WORK TASK: Retype exactly the lines below, beginning with the first and ending with the line where "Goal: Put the" appears.

SUPPLIED INFORMATION:

# # #

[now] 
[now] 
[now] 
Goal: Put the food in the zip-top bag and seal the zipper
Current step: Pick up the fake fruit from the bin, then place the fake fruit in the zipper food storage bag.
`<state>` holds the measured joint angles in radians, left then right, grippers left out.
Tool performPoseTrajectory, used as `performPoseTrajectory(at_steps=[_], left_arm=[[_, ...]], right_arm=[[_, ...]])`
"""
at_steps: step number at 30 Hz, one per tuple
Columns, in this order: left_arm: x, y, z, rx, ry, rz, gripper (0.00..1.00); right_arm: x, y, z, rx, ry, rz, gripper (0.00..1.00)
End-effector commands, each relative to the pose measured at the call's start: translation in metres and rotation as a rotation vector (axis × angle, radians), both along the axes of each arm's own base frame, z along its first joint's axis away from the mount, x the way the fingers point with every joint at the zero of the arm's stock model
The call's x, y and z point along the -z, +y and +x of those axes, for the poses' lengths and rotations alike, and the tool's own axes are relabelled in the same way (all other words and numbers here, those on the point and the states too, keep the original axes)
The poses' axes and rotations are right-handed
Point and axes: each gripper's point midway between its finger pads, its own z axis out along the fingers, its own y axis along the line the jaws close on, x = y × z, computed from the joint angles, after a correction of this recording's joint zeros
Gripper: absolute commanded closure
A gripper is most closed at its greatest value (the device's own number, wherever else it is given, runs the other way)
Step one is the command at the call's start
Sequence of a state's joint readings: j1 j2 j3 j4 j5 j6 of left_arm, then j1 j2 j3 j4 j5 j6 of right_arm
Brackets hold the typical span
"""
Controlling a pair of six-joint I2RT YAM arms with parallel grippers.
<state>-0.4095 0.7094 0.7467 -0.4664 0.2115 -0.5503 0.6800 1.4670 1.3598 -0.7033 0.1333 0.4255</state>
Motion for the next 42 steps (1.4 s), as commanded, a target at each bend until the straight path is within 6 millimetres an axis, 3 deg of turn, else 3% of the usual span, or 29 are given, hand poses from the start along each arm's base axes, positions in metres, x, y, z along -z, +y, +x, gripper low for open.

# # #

PROBLEM SOLUTION:
[now] 
[now] 
[now] 
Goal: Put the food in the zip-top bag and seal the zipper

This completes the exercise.